À 5 ans, je suis entré en 1e année primaire (je ne sais pas à quoi ça correspond en France, mais c'est juste après les maternelles). Je ne m'en souviens pas très bien mais, apparemment, vu que je savais déjà lire, écrire et compter, je ne voulais plus aller à l'école car je m'ennuyais et je n'apprenais rien.
Les profs ont alors décidé de me faire passer directement, la même année, en 2e (oui, chez nous, on compte à l'endroit, je n'ai jamais compris pourquoi les Français comptaient les années scolaires à l'envers...).
A priori, c'est une bonne chose. J'apprenais enfin, tout en restant premier de classe, et j'ai pu commencer à gagner ma vie un an plus tôt.
Mais, le revers de la médaille, et ça m'a poursuivi pendant toute ma scolarité, c'est que le développement des connaissances ne va pas de paire avec le développement émotionnel. Donc, même si vous avez les connaissances et le niveau intellectuel d'un enfant de 7 ans, sur le plan de la maturité, vous restez un enfant de 5 ans et c'est très différent. Du coup, étant en plus de la fin de l'année, pendant 10 ans, j'ai été en classe avec des gens 2 ans plus âgés que mois et, durant l'enfance et l'adolescence, 2 ans, c'est beaucoup. C'est probablement ce qui m'a valu d'être une tête de turc pendant longtemps à l'école et c'est quelque chose qui revient souvent comme cause de harcèlement.

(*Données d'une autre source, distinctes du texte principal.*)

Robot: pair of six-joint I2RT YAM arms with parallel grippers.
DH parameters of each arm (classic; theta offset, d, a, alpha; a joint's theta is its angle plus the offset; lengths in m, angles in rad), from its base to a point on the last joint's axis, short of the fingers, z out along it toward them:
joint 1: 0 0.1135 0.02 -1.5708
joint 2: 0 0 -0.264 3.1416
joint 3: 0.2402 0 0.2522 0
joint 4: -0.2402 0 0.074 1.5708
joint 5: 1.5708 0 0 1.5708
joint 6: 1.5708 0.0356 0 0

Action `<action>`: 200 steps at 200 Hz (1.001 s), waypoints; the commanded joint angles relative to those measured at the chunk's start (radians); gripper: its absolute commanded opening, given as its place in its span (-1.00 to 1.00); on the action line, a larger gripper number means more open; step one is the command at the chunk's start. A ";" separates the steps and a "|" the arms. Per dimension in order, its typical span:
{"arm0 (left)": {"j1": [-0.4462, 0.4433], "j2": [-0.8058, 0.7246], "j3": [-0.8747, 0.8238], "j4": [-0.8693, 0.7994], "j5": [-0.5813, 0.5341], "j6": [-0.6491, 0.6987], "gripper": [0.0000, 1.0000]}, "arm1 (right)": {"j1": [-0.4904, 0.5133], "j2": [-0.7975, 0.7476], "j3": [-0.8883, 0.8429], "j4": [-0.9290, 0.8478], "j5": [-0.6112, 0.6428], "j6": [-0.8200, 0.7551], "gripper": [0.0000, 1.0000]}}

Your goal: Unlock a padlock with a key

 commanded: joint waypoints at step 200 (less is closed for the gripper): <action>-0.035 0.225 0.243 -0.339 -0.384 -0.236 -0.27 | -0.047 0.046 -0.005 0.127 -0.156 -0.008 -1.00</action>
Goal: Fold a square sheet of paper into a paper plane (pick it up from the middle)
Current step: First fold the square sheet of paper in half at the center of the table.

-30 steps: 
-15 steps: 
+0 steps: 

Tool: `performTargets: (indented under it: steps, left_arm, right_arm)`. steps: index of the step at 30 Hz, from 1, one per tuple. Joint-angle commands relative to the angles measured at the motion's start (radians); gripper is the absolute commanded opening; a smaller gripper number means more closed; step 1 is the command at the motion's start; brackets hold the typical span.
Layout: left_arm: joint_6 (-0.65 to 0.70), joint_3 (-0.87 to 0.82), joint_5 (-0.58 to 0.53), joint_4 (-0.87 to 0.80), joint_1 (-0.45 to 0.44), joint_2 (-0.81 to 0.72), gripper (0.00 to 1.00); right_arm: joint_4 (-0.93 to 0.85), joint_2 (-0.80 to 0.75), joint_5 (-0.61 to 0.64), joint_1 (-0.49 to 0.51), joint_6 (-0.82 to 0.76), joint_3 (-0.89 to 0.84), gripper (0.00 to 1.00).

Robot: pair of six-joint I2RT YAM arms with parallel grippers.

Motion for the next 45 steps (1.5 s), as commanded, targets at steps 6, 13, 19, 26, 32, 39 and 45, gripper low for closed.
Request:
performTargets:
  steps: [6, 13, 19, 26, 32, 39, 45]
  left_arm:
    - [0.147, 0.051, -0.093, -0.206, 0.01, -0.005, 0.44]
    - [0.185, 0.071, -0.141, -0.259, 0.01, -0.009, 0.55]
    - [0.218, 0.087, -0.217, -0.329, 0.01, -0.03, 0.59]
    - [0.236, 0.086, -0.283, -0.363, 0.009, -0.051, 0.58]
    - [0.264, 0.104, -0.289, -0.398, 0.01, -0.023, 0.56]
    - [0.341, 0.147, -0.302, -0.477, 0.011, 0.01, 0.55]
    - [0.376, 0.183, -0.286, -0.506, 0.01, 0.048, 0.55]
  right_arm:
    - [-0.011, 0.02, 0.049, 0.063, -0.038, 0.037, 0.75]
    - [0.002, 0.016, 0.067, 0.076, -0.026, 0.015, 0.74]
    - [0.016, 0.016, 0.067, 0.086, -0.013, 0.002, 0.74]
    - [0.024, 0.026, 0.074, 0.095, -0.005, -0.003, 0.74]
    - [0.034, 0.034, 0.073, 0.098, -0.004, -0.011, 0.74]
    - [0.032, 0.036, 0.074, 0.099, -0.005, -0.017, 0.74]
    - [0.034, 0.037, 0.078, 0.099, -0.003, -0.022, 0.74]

Ce n'est pas facile à vivre. Pendant l'enfance, vu la différence d'âge, vous n'avez pas les mêmes centres d'intérêt que vos camarades, donc peu voire pas d'amis. Puis, quand les autres deviennent ados et qu'ils vous parlent de trucs d'ados (à commencer par le sexe), vous, avec vos 2 ans de moins et qui êtes encore un enfant dans votre tête et dans votre corps, vous êtes complètement largué.
Donc, sauter une classe, c'est bien mais il faut savoir gérer derrière sur le plan émotionnel, sinon ça peut s'avérer un calvaire. Et encore, il y a des cas bien pires que le mien à ce niveau-là.